■ Description of the task ■
Spot each line in the data below containing "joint" and copy it.

■ Provided data ■
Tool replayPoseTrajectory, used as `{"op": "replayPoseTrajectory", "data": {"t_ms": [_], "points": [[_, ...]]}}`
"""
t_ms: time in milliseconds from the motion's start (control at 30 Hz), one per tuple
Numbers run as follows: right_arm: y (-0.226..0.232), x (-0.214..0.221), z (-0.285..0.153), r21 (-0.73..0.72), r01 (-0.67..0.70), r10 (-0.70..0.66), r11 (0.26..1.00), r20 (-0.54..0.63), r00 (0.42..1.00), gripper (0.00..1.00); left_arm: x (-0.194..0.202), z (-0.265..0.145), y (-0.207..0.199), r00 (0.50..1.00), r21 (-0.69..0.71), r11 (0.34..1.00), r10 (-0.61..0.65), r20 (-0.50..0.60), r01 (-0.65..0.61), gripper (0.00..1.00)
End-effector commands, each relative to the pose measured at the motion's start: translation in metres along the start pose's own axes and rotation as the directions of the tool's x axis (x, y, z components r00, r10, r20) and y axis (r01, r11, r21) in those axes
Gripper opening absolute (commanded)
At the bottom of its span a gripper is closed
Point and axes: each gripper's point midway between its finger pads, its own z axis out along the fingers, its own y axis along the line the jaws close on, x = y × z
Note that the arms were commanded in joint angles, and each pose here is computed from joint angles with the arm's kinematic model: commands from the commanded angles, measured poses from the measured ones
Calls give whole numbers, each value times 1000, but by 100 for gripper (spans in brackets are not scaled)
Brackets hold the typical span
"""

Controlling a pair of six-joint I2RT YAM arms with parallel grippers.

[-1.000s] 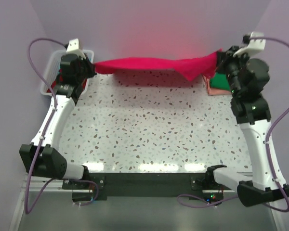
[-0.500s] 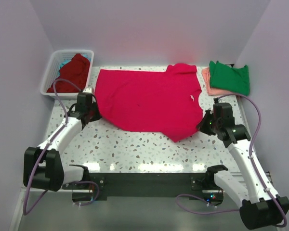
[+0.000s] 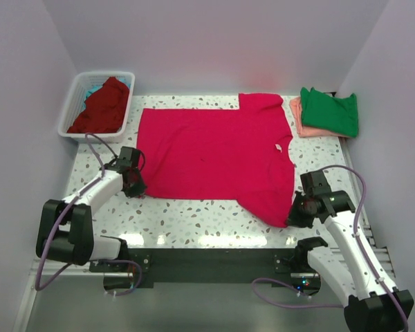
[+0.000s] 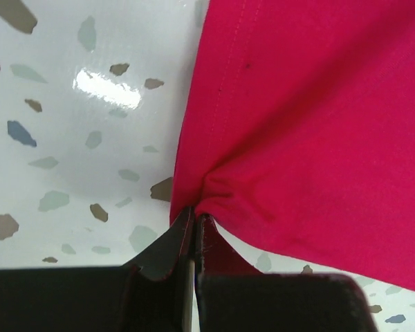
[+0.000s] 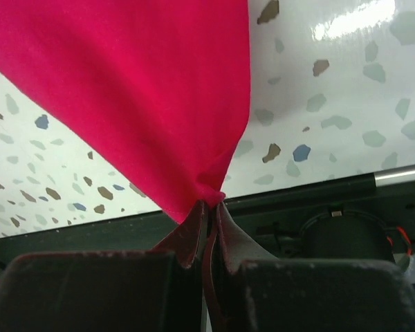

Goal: Fold and stack the t-shirts
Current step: Flatten the tshirt out

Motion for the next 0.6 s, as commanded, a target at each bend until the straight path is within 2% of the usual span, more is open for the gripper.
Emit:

■ Response ■
Note that the arms were commanded in joint angles, and each pose here is computed from joint angles with the arm's kinematic model: commands from the commanded angles, measured poses from the measured ones
Controlling a pair of six-joint I2RT YAM arms with parallel grippers.

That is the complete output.